### [Task prompt]
Search the listing for the string "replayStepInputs" and copy every line that contains it.

*** Begin section ***

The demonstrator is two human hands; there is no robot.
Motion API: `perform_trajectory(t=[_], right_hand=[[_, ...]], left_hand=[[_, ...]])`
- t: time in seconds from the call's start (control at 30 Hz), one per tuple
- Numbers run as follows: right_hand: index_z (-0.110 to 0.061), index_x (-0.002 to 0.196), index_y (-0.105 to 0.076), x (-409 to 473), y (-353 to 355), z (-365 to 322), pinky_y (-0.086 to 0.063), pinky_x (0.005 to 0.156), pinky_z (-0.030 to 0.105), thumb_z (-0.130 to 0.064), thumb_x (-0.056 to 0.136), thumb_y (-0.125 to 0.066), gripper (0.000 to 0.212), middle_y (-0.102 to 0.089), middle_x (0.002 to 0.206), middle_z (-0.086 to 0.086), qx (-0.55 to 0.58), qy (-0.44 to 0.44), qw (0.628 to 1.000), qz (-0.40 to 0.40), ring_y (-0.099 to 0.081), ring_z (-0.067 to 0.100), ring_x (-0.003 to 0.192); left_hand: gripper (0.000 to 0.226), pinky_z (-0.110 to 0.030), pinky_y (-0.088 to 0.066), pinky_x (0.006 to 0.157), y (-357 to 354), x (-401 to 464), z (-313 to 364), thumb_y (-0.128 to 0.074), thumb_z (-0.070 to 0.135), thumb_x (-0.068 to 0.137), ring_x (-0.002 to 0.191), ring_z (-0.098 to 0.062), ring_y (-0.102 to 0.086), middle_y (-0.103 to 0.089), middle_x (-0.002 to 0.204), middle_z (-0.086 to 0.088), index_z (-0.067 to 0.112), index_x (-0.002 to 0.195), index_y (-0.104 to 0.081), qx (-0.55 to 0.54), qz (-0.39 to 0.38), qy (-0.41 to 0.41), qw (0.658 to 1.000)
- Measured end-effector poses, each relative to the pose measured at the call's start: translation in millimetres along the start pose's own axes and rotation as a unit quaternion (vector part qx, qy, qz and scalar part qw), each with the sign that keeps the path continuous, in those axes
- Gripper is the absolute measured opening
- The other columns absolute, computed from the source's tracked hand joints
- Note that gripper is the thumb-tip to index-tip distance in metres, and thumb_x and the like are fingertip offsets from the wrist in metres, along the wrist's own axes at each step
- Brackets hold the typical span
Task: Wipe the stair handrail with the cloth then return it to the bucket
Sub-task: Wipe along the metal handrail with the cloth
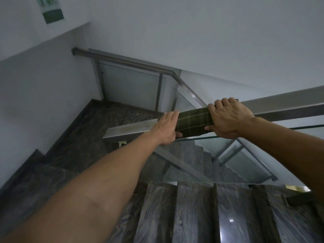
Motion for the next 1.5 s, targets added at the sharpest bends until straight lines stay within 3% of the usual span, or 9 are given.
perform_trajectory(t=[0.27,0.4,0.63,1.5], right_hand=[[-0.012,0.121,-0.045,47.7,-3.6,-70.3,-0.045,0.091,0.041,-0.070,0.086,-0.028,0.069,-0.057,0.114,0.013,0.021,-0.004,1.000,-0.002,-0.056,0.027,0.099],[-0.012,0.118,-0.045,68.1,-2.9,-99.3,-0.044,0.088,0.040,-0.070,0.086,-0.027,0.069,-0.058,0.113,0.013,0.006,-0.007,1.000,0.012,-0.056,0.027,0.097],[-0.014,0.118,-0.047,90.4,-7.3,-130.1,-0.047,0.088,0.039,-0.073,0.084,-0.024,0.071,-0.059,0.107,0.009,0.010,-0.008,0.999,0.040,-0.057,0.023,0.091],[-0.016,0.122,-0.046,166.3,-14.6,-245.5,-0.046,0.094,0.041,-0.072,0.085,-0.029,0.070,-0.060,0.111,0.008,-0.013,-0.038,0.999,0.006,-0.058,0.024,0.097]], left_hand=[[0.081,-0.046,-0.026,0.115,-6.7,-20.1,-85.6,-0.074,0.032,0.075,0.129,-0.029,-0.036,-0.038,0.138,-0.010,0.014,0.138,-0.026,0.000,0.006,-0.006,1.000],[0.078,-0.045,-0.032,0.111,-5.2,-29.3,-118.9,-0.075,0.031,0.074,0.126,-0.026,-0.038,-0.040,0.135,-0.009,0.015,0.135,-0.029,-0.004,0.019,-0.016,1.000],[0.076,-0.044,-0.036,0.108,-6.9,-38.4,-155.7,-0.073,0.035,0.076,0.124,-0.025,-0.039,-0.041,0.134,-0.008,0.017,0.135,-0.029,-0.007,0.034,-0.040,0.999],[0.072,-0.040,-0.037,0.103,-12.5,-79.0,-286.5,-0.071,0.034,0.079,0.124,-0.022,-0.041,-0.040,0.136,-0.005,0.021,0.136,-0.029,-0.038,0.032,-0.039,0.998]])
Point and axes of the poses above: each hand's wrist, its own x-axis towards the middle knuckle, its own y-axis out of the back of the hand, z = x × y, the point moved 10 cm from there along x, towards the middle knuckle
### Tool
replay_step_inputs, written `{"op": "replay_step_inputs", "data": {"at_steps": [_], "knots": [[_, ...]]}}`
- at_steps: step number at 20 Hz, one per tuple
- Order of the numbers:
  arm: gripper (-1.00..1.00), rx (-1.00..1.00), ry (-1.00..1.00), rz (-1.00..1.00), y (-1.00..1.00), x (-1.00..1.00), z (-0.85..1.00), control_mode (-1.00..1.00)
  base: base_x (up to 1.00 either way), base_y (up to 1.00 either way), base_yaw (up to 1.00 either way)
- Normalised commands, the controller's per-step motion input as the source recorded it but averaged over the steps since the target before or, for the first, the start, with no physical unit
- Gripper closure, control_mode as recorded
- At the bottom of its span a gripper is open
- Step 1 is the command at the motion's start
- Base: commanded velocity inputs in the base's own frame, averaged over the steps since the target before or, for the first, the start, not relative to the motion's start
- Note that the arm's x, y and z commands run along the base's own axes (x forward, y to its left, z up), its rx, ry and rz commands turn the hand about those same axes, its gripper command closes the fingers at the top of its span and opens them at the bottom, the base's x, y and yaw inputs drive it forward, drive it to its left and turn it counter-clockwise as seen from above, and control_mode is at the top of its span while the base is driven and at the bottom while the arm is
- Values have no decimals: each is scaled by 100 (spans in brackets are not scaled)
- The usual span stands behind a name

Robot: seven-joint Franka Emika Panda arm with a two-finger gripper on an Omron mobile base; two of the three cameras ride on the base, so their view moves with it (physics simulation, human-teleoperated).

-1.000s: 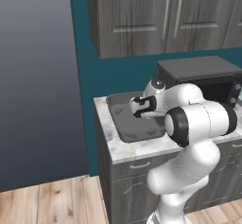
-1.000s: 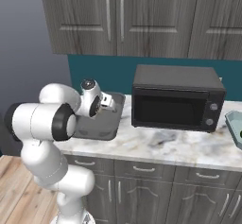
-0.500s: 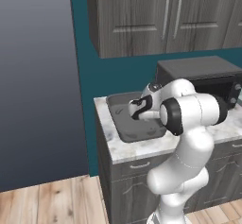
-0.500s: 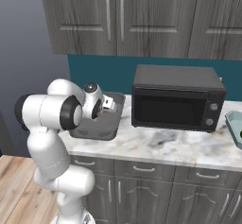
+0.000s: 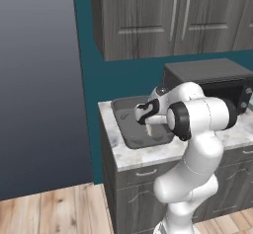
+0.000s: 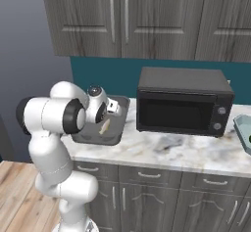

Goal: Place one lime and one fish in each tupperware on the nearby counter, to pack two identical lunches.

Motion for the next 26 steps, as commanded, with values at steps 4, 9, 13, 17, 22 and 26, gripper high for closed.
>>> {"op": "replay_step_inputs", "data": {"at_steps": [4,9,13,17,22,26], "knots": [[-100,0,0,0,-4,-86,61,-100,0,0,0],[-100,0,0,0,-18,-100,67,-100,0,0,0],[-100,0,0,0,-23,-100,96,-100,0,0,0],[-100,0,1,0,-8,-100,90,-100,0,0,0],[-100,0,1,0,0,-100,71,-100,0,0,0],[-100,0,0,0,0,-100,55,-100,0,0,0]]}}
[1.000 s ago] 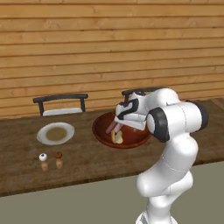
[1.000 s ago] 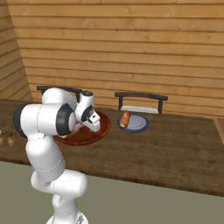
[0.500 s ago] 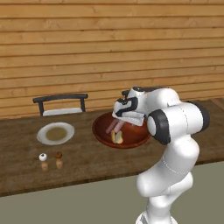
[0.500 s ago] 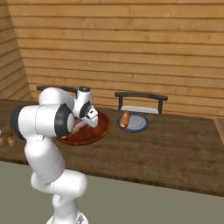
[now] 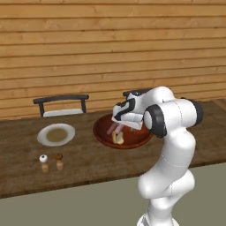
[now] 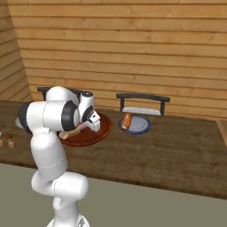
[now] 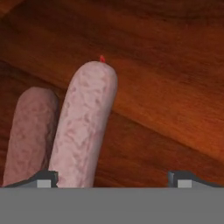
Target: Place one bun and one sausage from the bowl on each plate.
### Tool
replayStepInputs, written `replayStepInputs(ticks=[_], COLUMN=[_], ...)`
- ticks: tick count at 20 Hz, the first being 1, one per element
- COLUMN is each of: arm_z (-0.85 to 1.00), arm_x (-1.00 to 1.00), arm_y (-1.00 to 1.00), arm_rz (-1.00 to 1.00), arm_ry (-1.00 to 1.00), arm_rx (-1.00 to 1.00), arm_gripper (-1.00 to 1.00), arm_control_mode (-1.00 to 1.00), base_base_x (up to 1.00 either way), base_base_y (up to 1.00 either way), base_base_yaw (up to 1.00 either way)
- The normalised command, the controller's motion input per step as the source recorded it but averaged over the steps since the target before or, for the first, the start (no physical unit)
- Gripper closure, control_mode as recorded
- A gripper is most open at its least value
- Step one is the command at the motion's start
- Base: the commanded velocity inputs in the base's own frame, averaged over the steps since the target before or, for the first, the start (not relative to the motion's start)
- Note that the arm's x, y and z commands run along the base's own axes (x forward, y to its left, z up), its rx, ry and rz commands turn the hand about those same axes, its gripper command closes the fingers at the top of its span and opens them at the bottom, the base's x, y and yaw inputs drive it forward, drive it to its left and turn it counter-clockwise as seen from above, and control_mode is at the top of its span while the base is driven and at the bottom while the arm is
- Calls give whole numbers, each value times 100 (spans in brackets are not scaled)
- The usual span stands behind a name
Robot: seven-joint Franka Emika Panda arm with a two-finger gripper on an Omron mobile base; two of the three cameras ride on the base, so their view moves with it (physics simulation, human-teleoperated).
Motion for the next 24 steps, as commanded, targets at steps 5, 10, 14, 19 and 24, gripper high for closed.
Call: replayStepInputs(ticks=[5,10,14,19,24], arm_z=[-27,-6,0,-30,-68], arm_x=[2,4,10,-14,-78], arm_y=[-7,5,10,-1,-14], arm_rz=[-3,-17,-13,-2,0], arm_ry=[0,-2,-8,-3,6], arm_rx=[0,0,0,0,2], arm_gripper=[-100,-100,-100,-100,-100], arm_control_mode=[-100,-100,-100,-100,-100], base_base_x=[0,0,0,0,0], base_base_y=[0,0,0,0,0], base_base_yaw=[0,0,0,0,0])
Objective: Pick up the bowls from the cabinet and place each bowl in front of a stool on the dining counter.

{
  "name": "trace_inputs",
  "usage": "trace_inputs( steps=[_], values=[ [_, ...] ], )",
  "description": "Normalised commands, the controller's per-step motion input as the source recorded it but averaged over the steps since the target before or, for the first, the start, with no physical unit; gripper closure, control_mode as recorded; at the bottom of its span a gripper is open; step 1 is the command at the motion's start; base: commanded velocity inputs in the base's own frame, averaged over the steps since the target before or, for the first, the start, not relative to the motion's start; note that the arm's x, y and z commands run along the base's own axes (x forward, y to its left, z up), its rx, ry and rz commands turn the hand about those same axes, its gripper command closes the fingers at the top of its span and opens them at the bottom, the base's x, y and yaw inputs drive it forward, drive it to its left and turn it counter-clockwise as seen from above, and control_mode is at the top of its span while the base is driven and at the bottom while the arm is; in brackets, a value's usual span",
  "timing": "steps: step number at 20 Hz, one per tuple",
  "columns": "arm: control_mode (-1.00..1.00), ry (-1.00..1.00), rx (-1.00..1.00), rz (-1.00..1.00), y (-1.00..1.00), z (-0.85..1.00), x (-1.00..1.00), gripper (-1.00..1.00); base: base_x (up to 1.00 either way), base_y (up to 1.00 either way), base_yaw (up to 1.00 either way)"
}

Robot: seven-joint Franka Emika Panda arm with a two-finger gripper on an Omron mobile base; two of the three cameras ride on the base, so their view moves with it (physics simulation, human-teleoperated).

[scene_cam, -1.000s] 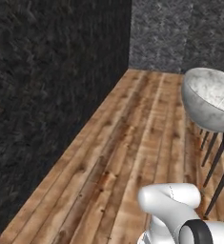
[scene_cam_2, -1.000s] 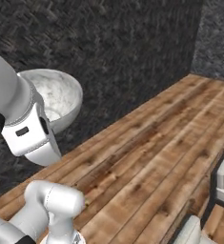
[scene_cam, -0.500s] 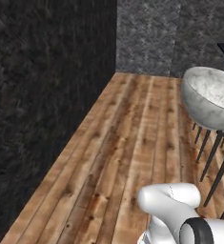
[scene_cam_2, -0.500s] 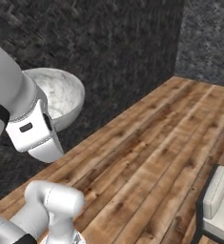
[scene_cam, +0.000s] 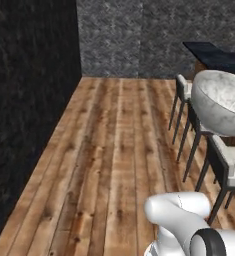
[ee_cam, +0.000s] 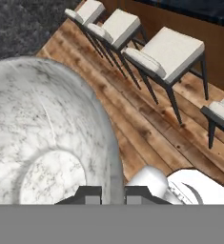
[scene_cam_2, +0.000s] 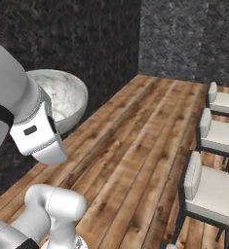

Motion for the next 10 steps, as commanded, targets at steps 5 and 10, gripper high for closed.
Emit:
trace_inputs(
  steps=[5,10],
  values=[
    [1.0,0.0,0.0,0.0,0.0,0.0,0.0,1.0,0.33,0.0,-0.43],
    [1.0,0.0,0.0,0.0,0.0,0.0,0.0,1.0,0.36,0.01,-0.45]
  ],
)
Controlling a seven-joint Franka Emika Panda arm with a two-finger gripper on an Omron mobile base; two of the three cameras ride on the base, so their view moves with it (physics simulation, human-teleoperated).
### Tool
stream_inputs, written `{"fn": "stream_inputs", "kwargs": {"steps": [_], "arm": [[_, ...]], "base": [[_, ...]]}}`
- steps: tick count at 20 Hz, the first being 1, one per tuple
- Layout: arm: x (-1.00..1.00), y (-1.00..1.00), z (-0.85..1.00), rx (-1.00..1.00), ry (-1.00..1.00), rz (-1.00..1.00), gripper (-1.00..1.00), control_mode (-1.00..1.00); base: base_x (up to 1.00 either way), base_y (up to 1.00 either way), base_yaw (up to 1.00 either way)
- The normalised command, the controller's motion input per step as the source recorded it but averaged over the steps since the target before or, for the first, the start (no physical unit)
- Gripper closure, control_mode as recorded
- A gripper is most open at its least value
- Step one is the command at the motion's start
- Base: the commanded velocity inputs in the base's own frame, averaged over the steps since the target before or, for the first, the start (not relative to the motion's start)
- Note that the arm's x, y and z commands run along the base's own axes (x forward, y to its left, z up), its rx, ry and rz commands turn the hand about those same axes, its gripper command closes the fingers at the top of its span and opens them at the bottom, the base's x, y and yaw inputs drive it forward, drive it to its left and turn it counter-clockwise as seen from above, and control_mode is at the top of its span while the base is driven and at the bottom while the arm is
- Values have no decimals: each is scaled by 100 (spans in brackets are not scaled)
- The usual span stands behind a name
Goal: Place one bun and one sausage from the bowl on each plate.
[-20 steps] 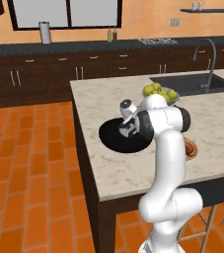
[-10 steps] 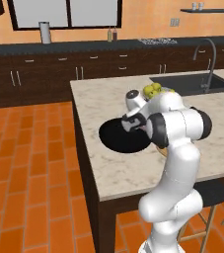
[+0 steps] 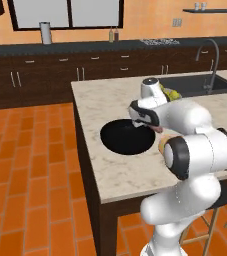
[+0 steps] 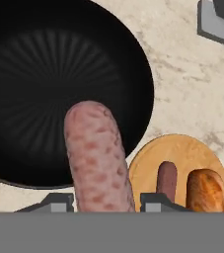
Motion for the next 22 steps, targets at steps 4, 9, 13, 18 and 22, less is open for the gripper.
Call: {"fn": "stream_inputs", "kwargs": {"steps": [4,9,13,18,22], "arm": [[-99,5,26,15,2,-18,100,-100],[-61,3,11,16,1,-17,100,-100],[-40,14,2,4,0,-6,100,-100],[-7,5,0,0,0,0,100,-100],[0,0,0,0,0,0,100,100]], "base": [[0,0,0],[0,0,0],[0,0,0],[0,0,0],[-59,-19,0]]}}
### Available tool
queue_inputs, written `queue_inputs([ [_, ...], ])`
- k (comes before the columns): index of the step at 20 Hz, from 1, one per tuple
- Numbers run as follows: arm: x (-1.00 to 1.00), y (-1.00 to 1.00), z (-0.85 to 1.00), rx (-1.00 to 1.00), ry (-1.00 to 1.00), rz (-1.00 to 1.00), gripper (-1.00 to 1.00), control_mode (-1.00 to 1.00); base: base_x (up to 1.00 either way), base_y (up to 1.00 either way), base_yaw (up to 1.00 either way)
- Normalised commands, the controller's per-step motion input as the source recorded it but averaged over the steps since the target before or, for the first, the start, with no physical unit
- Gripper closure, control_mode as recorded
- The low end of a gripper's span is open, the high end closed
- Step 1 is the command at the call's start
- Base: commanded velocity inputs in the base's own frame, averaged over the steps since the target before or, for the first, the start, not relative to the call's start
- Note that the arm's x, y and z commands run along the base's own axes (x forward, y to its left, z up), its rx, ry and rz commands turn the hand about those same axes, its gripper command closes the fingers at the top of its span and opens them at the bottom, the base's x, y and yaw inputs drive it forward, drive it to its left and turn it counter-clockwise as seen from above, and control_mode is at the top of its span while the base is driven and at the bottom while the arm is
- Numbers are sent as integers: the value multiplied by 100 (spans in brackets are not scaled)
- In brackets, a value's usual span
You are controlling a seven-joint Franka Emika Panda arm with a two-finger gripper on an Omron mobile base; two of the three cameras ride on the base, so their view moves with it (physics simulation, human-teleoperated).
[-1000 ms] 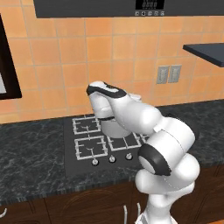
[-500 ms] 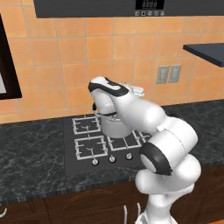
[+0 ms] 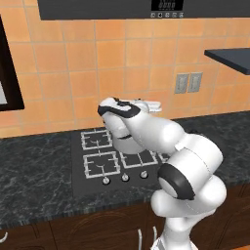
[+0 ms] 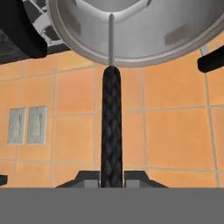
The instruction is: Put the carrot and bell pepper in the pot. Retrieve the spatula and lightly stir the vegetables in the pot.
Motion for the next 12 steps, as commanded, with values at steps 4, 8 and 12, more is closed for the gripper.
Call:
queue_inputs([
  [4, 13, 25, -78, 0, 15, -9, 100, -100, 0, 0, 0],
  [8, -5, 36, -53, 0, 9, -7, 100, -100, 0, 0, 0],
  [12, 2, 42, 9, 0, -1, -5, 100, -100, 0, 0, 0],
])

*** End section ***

### [Solution to the problem]
replayStepInputs, written `replayStepInputs(ticks=[_], COLUMN=[_], ...)`
Call: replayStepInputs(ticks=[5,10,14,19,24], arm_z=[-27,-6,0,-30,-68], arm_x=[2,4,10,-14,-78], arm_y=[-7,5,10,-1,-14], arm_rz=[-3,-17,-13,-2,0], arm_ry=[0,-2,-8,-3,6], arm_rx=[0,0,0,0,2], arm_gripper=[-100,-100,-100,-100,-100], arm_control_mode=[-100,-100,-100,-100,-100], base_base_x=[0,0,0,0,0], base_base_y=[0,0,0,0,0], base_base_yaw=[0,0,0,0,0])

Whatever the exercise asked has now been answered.